Ollie steps closer, still not touching me, but my awareness of him feels like a soft caress, stirring every part of me, zapping my every nerve to life. Our bodies are only an inch apart and palpable energy electrifies the small space. Still though, I make no move to close it.

"Me neither," he says, and his voice brushes warm against my cheek, pulling me closer. "Which is why I came to New York when a job became available. I wanted to see you. And I never meant to show up so unannounced, but when you came in that day, speaking to me like nothing had ever changed, I knew you thought I was Bridge but I didn’t care. For a moment, I got an idea of what we could be. But I didn’t know if you felt the same way. And I waited, sending you signals, trying to read the look in your eyes. But I couldn’t. And then I kissed you, and you ran away, which was a pretty obvious sign that I should bow out. But I couldn't do that either. So that brings us to tonight, to right now."

Ollie brushes his fingers across my cheek, trailing them around my neck, back into my hair. I look up, swallowing as my eyes meet his smoldering gaze, but the words are still trapped beneath my tongue. A shy smile plays on his lips.

"I'm in love with you, Skylar Quinn," he whispers, leaning down so our foreheads touch and our lips rest a tantalizing inch apart. "And I couldn't give up without making sure you knew exactly how I felt.

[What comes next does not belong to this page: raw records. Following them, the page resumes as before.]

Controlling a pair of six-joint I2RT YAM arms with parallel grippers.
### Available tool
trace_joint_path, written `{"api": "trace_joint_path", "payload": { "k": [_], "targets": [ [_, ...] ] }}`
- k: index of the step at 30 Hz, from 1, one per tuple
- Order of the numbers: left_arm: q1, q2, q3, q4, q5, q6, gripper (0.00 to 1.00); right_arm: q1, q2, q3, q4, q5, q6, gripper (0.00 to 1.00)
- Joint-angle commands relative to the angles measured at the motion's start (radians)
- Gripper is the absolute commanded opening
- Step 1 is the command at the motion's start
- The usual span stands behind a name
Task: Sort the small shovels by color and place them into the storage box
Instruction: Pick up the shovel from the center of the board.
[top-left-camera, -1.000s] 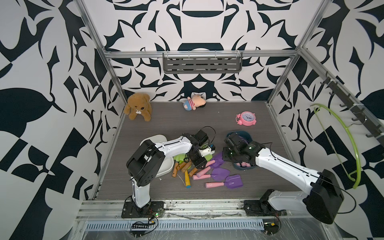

I'm in love with you. Now it's up to you to decide what happens next."

I can't breathe. Can't think.

Oliver McDonough is in love with me.

I've waited my entire life to hear those words. And still, after so much time, I have no idea what to say.

So I don't speak.

I lean up and kiss him instead.

And just like four and a half years ago, the fire sparking between us flares to an inferno in an instant. Ollie kisses me back and before I know what's happening, I'm in too deep. My hands slip into his hair. His arms hug me tight, lifting me onto my toes. We're both hungry after waiting so long.

But there's something else. Something wrong. A prickly sensation in my chest that even the flames won't burn out.

I try to ignore it. I want to. But I can't.

And really, I've been ignoring my gut for too long already.

I break away, ripping myself free of Ollie's embrace, turning my back on him, breathing heavily as I bend over my stomach, eyes on the ground, trying to fight the dizzy spell threatening to overwhelm me. And I realize my eyes have started to burn.

All of my dreams are coming true.

So why am I crying?

"Skye?" Ollie's voice is deep and dark.

But I can't look at him.

"Skye, what's wrong? What happened?" And the vulnerability in his tone just brings me back to the moment four years ago when I asked him nearly the same thing.

"I don't know," I whisper, voice trembling. My entire body is shaking. "This is all happening too fast."

He puts a hand on my arm, but I don't spin around. "We can take things slow, Skye. I don't care about that."

And with those softly spoken words, I do turn. I meet his confused gaze. "Not that," I murmur, shaking my head. "This. Us. It's happening too fast. I was in love with you for most of my life, and then I spent four years trying to stop being in love with you. And now here you are, telling me all the things I always wanted to hear, and it's happening too fast. I just—I'm just…"

I shake my head, trailing off, unsure.

"You're just what?" Ollie asks, stepping back. And I can't help but notice how cloudy his teal eyes have become, how dark, how lonely.

"I'm waiting for the ball to drop," I admit quietly.

He recoils. "What the hell does that mean?"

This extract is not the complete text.